Por el Grupo G, Bélgica y Egipto protagonizaron un partido parejo e igualaron 1-1. Ashour abrió el marcador para los egipcios en el primer tiempo, pero Lukaku igualó las acciones en la segunda mitad y puso cifras definitorias al resultado.
En los primeros minutos, ambas selecciones se asociaban, pero no tenían profundidad. Enseguida recuperaban en sector defensivo y salían jugando por abajo y con pocos pelotazos.
Sobre los 16 minutos, Egipto sorprendió tras anotar el primer gol del encuentro. Mohamed Salah condujo la pelota para asistir a Emam Ashour que abrió el marcador con un posterior disparo ajustado al palo.
Tras el gol y el cooling break, Bélgica continuaba dominando el partido.
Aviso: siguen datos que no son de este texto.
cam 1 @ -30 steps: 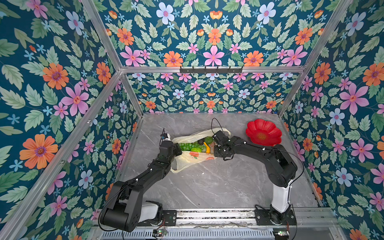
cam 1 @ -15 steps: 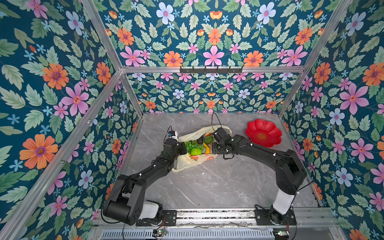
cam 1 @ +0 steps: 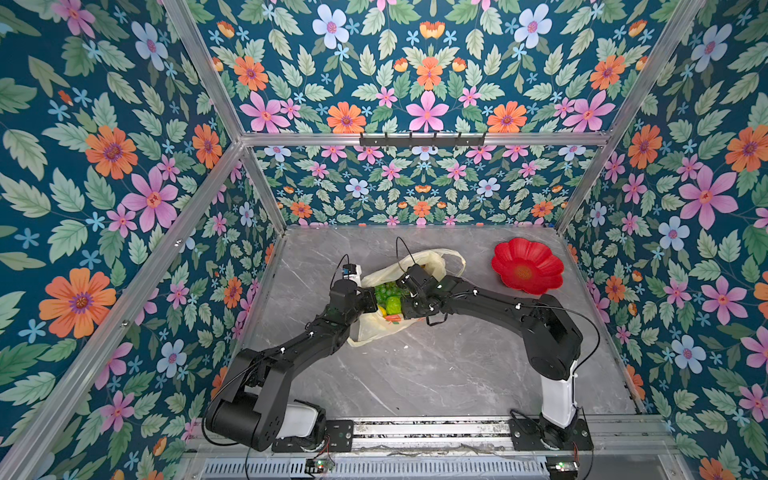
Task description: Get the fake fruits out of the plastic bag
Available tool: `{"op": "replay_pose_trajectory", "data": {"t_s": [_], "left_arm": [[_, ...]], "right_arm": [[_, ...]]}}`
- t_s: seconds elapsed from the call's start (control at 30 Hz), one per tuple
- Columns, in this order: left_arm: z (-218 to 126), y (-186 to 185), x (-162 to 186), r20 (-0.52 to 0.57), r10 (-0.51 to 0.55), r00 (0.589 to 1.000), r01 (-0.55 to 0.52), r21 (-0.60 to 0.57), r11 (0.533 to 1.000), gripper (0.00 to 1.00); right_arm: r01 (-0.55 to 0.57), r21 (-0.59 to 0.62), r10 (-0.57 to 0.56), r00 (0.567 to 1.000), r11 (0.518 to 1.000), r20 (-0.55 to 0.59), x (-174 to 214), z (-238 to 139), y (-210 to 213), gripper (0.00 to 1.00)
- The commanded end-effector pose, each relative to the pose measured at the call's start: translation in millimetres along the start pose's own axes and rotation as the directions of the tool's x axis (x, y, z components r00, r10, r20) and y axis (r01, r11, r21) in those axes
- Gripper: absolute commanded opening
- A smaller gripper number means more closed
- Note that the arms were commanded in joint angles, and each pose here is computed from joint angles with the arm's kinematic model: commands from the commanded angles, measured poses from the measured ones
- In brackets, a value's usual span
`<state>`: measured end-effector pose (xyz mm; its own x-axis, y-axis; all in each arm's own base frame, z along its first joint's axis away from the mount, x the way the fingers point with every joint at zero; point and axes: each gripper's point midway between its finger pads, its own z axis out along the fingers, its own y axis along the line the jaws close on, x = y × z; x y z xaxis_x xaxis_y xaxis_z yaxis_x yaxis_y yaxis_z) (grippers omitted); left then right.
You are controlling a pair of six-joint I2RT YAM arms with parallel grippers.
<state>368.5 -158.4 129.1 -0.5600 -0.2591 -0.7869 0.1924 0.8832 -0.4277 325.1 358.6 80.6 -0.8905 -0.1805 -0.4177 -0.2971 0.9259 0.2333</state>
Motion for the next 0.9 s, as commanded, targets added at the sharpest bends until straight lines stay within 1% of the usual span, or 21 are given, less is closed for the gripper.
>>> {"op": "replay_pose_trajectory", "data": {"t_s": [0.0,0.17,0.3,0.5,0.6,0.73,0.87], "left_arm": [[1,-3,-6,0.023,-0.001,1.000,0.001,0.008,1.000,0.00],[1,4,-5,0.025,-0.009,1.000,0.010,-0.024,1.000,0.00],[3,9,-3,0.022,-0.016,1.000,0.017,-0.049,0.999,0.00],[-2,31,-3,0.039,-0.032,0.999,0.038,-0.167,0.985,0.00],[-7,36,-5,0.066,-0.039,0.997,0.051,-0.183,0.982,0.00],[-10,29,-7,0.080,-0.022,0.997,0.034,-0.145,0.989,0.00],[-8,20,-7,0.066,-0.002,0.998,0.009,-0.105,0.994,0.00]], "right_arm": [[0.003,-0.012,-0.004,1.000,1.000,-0.026,11,7,2,0.53],[0.004,-0.010,-0.004,0.996,1.000,-0.084,32,20,1,0.49],[0.006,-0.014,-0.007,0.995,1.000,-0.102,40,25,2,0.48],[0.022,-0.012,-0.024,0.994,1.000,-0.109,40,26,7,0.48],[0.016,-0.018,-0.017,0.996,1.000,-0.090,35,19,9,0.50],[0.017,-0.012,-0.017,0.999,1.000,-0.038,21,-1,7,0.56],[-0.034,-0.001,0.034,0.999,0.999,0.031,4,-30,-16,0.60]]}}
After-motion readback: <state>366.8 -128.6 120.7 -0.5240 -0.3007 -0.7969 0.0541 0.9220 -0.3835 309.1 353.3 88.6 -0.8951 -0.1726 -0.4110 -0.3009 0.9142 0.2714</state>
Tenía la pelota, juntaba pases con mucha gente en ataque, pero no era profundo. A pesar de ello, Egipto era el que lastima. A la media hora de juego, un impredecible Salah abrió a la derecha para Mostafa Ziko. El 11 le pegó cruzado y Courtois la sacó al córner.
En el segundo tiempo, los egipcios contaron con una oportunidad clara en los primeros minutos. Ashour tocó para Attia que envió el centro al área. Sin embargo, ni Omar Marmoush ni Mostafa Ziko pudieron definir cuando tenían todo para rematar al arco y marcar el segundo.
Sobre los 21, los europeos llegaron a la igualdad. Tielemans lo vio a Meunier abierto por la derecha y el lateral llegó hasta el fondo. Metió el centro al área y Romelu Lukaku la empujó para poner el 1-1. El atacante había entrado hacía solo 22 segundos.
En el cierre del partido, el arquero Mostafa Shobeir se convirtió en la figura del seleccionado egipcio después de protagonizar una importante atajada a un cabezazo de Brandon Mechele. El partido se había roto y los dos tenían espacios para atacar. Pisaban las área con peligro, pero no casi no tenían remates claros al arco.